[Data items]
════════════════════

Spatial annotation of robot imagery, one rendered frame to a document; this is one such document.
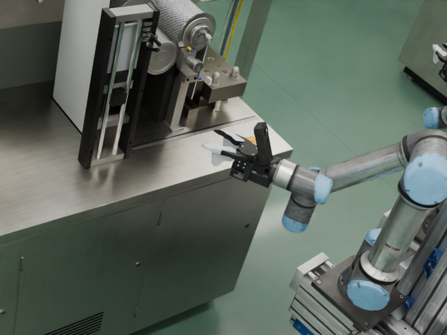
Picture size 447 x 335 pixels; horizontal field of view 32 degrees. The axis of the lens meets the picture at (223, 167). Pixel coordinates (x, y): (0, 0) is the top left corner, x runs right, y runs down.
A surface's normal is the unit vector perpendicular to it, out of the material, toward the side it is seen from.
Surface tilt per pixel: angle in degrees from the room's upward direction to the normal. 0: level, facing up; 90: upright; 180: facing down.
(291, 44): 0
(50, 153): 0
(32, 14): 90
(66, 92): 90
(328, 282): 0
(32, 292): 90
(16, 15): 90
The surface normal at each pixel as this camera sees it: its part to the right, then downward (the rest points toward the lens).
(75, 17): -0.78, 0.23
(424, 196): -0.30, 0.44
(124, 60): 0.58, 0.61
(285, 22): 0.24, -0.76

════════════════════

> [WORK INSTRUCTIONS] Please copy the lines above from the line with "Surface tilt per" up to and including the line with "(16, 15): 90", exactly as written and with nothing else.

> [TASK ANSWER]
Surface tilt per pixel: angle in degrees from the room's upward direction to the normal. 0: level, facing up; 90: upright; 180: facing down.
(291, 44): 0
(50, 153): 0
(32, 14): 90
(66, 92): 90
(328, 282): 0
(32, 292): 90
(16, 15): 90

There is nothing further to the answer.